Elasticsearch max number of documents for one index


(Mikhail) #1

Hello
I have 2 ES nodes in cluster one master with type data and one slave with type data. 3 indexes with 5 shards 0 replicas with 300 million documents each. Nodes have 2 core CPUs and 32gb RAM with 20gb configured for elasticsearch.
There is an indexing via bulk api 3000 documents every 2 minutes with force refresh.
The question is: do I get limit of documents for one index in my case?
Aggregation took 20 seconds when number of documents was 150 million now takes 600 seconds.
Search takes long time as well.

Documents have nested fields, and some of fields use keyword_analyzer. Can it be the bottleneck?
Thanks a lot for your opinion and ideas!


Maximum number of 'type' for one index of Elasticsearch
(Mark Walkom) #2

There are limits to the number of docs per shard of 2 billion, which is a hard lucene limit.

However when doing aggs over an increasing amount of data things will slow down, how slow will depend on what your queries are doing.
Also the more you load into ES the more resources it'll use, which is when scaling horizontally is good as you have more resources to use :smile:

Why are you force refreshing?


(Mikhail) #3

Hello Mark, thank you a lot for information. At least I know the limit now :-).
I have quite heavy aggregation, there is an example below.

I have 5 shards in index with Master: 0,1,4 Slave 2,3. If I add 3 nodes and it will be 5 nodes with 1 shard each Do I get search speed increased? Query? Aggregation? If yes why? I have read that Lucene searches shards one by one linear, how will it increase search speed?

Is there any correlation between number of document in index and number of shards? How many documents should be in one shard approximately?
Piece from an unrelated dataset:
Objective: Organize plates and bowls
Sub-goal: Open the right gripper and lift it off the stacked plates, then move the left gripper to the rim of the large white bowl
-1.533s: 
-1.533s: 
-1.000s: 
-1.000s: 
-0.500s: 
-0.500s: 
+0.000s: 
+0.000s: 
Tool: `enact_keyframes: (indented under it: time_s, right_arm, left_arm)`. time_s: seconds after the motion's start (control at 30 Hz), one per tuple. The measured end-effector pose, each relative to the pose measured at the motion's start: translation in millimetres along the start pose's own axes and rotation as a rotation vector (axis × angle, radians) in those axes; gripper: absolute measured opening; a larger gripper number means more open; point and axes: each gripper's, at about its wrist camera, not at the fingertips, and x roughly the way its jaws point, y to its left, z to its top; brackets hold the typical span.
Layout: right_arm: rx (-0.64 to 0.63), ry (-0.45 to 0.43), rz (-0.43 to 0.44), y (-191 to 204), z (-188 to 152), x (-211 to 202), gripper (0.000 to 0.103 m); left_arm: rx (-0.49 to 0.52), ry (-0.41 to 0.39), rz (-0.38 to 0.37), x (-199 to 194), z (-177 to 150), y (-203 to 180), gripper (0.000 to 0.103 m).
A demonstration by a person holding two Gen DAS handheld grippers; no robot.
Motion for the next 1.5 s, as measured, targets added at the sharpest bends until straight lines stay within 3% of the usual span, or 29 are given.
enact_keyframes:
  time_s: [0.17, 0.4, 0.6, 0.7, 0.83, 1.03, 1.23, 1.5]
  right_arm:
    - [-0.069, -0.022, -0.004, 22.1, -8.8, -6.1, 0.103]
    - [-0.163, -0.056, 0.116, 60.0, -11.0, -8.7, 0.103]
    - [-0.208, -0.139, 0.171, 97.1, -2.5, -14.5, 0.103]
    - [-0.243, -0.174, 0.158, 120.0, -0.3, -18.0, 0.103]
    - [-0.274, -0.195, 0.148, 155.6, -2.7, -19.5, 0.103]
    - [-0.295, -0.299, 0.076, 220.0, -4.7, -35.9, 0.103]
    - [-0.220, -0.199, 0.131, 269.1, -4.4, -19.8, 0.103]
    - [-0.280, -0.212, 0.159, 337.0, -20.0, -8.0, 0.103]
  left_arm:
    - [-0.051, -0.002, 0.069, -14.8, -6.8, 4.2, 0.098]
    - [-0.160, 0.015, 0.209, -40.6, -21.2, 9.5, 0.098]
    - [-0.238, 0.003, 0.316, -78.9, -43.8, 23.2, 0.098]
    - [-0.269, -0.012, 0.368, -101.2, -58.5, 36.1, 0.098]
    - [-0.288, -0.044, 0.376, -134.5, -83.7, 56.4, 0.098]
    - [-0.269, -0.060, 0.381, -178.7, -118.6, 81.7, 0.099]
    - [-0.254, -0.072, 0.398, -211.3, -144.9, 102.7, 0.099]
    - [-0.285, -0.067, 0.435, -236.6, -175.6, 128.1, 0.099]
As for refresh operation: I have two types in index one type is a main type 300 millions of documents with this type, and UI type. I have big inflow of UI types but almost all of them are the same I need to check that there is no same document in index - index operation is done quite rear, I need to make refresh operation to be sure that last added UI type document is searchable. Does refresh operation perform to whole index, not only the type? May be it is better to move UI to another index?

Sorry for the big text.
Aggregation example:

 {
    "from": 0,
    "size": 0,
    "aggs": {
       "filtered_aggs": {
          "filter": {
             "and": {
                "filters": [
                   {
                      "or": {
                         "filters": [
                            {
                               "regexp": {
                                  "ImageName": {
                                     "value": ".*MAP_01.*"
                                  }
                               }
                            }
                         ]
                      }
                   },
                   {
                      "or": {
                         "filters": [
                            {
                               "term": {
                                  "EventCategoryName": "Movement"
                               }
                            }
                         ]
                      }
                   },
                   {
                      "or": {
                         "filters": [
                            {
                               "term": {
                                  "EventName": "Movement"
                               }
                            }
                         ]
                      }
                   },
                   {
                      "range": {
                         "EventTime": {
                            "lte": "2015-07-24"
                         }
                      }
                   },
                   {
                      "range": {
                         "EventTime": {
                            "gte": "2015-06-24"
                         }
                      }
                   }
                ]
             }
          },
          "aggs": {
             "x_agg": {
                "terms": {
                   "field": "XPoint",
                   "size": 0
                },
                "aggs": {
                   "z_agg2": {
                      "terms": {
                         "field": "ZPoint",
                         "size": 0
                      },
                      "aggs": {
                         "f_agg3": {
                            "stats": {
                               "field": "Id"
                            }
                         }
                      }
                   }
                }
             }
          }
       }
    }
 }

(Christian Dahlqvist) #4

Query and aggregation performance will vary with the size of the shards. The relationship between shard size and query performance will depend on the type of data you are indexing as well as the type and complexity of queries you are running. In order to determine the optimal shard size, it is recommended that you create an index with a single shard and no replicas and then index batches of documents into it. After each batch, run your queries and aggregations and keep track of the response times. These should increase with the size of the shard and will give you a good idea of how large shards you should have in order to meet your latency requirements. Based on this and the expected data volumes, you can determine how many shards an index should have.


(Mikhail) #5

Thank you a lot Christian! I will try to calculate with way you mentioned.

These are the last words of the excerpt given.